I don't say that the following is the best or good solution, but seems to be working OK: initial lr =0.001, then around 28K iterations drop to 0.0001, and around 50K drop to 0.00002. There's never enough time to explore the hyperparameter space :).

My latest with this is here. I think it sounds pretty good, but generates too much silence. Fussing with the silence trimming threshold seems to be the challenge at the moment. Also, I think you have a very small receptive field (as determined by your dilations).

nakosung commented 7 years ago

@Zeta36 @Nyrt I've been playing with hyper parameters. Hyper parameter I used was 'default setting' plus smaller lr rate. After I found plateau on loss curve, I dropped lr-rate by /5, /10 from 0.002. :)

btw, I have medium-sized network-brewing environment(~20 nodes, 2x GPU) so playing around hyper-parameter space isn't so painful (with docker -H=remote-host gcr.io/tensorflow/tensorflow:0.10.0-gpu!).

In my experience I think that i.i.d input is critical to the stable performance but current implementation's input doesn't seem so.
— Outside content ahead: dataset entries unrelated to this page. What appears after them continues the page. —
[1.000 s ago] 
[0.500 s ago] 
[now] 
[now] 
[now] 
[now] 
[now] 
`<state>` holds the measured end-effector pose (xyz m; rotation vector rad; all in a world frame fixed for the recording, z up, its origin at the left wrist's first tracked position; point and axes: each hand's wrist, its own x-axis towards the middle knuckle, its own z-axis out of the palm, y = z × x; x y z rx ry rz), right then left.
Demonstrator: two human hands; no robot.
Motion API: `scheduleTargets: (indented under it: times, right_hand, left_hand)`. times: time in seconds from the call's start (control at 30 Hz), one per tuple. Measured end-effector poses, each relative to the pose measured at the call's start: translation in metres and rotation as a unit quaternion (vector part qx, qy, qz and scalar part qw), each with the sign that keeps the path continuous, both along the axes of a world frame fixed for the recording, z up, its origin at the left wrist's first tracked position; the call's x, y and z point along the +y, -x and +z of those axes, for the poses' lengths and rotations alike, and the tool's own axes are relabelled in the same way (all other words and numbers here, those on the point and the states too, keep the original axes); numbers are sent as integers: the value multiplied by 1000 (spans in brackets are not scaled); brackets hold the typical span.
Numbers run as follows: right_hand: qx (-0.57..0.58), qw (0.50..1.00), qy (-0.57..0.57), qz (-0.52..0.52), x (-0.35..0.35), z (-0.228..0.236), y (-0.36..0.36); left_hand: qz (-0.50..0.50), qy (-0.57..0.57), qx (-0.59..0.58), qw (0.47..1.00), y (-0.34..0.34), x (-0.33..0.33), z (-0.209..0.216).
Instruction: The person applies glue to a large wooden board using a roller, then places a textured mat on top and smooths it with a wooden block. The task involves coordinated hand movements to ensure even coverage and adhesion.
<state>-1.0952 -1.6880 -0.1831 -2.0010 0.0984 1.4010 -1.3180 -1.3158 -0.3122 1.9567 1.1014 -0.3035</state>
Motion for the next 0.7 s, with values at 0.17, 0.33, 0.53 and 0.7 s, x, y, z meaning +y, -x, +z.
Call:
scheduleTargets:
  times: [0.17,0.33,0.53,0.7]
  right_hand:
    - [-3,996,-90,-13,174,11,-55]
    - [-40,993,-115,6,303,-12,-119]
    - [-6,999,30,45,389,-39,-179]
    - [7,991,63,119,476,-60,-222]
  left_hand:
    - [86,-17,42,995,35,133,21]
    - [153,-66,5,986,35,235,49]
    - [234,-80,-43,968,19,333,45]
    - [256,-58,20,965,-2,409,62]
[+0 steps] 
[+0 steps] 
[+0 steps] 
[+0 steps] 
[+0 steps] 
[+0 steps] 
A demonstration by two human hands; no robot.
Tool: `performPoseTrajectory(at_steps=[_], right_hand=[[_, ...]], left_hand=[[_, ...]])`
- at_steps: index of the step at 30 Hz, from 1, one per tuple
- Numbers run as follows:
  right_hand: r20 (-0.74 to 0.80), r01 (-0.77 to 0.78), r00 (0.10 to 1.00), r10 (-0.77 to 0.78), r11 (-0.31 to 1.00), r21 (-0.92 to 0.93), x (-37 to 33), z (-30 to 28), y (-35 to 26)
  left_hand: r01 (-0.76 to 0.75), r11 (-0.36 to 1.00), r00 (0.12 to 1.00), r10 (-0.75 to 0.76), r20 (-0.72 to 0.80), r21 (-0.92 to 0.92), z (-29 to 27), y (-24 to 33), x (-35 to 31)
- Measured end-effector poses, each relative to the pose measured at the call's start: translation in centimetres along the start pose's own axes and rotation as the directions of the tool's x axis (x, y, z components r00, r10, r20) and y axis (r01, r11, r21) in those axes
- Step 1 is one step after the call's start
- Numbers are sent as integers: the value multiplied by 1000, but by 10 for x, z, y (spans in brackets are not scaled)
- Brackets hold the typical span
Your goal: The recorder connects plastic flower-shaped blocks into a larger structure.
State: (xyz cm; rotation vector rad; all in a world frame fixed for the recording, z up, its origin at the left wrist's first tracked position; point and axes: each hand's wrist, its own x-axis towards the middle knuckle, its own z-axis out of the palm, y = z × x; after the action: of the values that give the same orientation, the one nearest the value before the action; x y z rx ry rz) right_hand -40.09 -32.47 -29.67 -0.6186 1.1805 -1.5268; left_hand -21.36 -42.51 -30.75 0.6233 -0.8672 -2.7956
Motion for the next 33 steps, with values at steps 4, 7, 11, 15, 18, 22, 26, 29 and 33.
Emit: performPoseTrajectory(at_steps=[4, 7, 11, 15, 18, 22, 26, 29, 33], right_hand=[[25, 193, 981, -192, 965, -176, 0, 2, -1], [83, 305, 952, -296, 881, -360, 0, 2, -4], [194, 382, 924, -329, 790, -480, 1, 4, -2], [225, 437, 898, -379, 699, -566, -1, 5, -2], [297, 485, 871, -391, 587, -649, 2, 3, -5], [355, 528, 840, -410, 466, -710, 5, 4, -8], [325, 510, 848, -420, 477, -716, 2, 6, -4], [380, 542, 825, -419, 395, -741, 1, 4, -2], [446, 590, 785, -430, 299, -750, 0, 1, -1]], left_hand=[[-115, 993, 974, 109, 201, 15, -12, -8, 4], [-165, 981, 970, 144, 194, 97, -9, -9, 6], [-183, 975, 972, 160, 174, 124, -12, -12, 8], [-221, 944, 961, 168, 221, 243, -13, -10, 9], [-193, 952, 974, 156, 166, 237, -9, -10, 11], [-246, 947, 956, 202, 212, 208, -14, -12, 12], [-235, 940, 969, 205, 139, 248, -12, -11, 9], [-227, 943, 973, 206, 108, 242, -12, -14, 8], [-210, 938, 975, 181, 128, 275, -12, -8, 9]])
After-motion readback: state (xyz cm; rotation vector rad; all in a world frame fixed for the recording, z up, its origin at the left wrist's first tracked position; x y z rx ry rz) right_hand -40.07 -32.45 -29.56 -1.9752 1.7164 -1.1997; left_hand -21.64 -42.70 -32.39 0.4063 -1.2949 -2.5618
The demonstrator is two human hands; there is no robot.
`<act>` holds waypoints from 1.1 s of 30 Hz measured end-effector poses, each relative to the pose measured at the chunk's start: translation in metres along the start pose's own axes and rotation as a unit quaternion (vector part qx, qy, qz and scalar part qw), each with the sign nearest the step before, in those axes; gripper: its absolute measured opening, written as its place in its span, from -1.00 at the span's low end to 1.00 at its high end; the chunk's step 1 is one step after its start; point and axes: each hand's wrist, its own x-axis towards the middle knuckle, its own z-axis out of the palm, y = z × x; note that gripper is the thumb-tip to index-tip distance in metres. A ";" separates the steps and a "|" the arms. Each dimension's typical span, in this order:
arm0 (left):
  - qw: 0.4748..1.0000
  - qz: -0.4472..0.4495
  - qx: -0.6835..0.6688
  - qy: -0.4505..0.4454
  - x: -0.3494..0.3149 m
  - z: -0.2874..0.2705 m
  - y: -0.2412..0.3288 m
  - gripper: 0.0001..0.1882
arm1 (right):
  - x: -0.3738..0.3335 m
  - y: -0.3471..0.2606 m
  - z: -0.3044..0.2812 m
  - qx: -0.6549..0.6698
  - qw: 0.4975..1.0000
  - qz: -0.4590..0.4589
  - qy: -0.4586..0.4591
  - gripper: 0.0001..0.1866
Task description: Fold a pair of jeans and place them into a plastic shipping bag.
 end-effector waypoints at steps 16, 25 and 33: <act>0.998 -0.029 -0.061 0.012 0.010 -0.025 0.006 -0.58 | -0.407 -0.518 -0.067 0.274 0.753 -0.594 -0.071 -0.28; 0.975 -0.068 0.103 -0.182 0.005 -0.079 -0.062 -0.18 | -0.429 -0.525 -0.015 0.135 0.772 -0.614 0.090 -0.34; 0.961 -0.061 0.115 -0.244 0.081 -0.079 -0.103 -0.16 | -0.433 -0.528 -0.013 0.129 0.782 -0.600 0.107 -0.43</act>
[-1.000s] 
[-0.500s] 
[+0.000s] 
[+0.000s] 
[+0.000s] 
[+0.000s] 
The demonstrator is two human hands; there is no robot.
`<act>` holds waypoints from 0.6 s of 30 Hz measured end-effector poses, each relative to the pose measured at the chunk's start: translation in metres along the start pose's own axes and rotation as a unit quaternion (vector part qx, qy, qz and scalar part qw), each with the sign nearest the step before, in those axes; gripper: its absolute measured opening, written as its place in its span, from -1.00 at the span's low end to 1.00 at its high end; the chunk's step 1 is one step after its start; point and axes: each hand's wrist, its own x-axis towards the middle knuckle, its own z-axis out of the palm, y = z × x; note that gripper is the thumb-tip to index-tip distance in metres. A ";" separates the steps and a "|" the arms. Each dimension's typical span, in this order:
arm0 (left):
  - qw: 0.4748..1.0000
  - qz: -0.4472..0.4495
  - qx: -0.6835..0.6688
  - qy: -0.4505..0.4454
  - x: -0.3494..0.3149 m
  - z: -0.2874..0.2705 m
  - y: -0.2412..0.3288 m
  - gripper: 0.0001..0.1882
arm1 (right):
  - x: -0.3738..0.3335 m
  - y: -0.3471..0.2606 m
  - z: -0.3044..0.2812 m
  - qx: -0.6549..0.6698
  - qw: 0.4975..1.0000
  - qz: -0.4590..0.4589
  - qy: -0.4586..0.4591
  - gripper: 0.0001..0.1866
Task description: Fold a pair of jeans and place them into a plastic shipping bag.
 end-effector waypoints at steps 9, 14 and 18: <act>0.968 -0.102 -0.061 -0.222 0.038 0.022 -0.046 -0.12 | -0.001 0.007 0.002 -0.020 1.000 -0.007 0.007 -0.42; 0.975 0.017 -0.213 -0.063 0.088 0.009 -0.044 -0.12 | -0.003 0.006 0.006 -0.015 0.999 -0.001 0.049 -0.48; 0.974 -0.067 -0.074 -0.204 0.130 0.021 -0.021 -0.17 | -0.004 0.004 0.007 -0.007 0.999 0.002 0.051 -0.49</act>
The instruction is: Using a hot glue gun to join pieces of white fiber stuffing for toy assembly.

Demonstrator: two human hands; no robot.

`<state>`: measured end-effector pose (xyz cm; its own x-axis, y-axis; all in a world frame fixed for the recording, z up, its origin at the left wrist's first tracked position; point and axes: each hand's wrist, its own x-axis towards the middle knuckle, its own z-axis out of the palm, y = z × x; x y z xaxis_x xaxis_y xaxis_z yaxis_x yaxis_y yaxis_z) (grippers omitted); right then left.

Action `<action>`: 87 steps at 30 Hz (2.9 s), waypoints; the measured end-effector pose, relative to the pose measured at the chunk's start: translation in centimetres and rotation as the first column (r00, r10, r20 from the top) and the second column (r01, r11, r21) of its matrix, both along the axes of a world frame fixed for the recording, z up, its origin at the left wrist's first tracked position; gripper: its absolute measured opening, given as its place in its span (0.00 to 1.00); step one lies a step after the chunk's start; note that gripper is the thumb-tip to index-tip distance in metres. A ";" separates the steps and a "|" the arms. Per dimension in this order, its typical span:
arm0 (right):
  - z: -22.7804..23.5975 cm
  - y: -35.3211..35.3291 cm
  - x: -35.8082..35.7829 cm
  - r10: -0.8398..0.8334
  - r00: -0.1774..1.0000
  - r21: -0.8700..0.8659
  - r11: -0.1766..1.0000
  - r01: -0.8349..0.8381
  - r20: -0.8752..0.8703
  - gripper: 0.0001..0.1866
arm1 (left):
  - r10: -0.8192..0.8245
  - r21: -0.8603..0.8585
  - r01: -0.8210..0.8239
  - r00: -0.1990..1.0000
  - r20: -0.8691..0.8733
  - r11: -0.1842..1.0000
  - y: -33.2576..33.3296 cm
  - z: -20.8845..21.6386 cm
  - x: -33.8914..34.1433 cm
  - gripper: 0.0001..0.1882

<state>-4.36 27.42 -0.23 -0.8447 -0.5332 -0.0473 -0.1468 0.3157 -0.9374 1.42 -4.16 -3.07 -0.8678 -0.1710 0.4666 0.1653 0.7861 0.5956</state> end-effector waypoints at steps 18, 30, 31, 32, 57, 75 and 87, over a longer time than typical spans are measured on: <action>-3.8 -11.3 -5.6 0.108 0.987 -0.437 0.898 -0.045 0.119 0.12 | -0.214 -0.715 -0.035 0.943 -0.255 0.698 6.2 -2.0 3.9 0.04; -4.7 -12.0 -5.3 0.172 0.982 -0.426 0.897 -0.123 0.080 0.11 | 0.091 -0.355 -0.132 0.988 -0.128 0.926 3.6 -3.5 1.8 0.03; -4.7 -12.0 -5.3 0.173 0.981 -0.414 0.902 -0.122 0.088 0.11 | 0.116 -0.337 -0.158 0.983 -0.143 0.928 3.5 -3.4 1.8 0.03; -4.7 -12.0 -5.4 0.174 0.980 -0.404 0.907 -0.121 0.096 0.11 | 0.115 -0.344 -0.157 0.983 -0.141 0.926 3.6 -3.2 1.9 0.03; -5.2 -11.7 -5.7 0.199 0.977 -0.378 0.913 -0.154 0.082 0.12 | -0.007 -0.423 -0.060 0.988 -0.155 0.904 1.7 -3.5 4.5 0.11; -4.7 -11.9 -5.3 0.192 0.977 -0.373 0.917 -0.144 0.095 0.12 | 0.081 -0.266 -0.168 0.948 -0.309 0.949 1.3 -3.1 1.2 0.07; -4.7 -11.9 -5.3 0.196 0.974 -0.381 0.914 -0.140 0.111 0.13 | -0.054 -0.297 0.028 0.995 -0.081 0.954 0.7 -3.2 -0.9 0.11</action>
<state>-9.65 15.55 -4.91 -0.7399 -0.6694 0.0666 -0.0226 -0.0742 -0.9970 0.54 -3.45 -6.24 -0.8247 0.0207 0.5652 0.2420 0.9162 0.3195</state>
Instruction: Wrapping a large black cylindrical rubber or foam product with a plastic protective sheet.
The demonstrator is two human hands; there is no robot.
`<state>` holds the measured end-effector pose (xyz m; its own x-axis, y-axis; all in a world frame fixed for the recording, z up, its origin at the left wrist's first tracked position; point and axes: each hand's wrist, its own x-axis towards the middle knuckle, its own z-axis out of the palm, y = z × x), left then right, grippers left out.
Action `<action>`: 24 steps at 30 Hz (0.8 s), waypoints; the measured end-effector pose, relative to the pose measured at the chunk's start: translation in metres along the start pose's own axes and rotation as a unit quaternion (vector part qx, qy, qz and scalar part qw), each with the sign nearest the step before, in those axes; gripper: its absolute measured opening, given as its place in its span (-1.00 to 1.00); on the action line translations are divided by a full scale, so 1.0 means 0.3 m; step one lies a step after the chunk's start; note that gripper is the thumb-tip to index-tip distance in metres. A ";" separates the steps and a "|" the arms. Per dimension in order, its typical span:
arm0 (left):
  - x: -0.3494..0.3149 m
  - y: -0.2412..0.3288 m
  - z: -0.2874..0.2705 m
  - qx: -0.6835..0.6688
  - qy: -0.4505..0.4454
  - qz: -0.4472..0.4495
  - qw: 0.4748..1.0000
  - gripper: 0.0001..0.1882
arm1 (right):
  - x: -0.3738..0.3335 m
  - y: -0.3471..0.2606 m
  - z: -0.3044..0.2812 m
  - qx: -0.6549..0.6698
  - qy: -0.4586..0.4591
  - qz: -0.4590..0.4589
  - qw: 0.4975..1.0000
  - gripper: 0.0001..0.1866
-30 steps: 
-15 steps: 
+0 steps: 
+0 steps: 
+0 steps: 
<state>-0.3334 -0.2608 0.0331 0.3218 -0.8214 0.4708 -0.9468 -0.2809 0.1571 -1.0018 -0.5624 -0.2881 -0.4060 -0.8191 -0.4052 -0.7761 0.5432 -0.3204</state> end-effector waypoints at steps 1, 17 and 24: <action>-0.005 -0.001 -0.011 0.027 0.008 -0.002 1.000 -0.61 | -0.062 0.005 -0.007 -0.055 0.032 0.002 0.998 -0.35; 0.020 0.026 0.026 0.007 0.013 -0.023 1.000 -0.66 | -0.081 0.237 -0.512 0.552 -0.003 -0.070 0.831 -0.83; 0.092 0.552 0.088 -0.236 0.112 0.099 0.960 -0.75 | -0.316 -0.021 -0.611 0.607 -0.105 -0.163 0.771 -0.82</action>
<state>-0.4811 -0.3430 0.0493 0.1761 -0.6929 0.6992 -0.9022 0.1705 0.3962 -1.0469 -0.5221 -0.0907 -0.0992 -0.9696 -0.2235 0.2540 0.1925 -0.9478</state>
As @jyegerlehner mentioned above, shuffling would help the performance.

This is the latest result (250ms. loss ~2.5) https://soundcloud.com/nako-sung/wavenet-korean-corpus-female-receptive-250msloss-25

Nyrt commented 7 years ago

I did test it using a lower learning rate, with the same problem. Hmm. Currently I've changed the activation function and optimizer and am using regularization, but I think I set the regularization too high.

Of note: Given how much success people have been having with learning rate annealing, it might be worth it to build that in as a feature.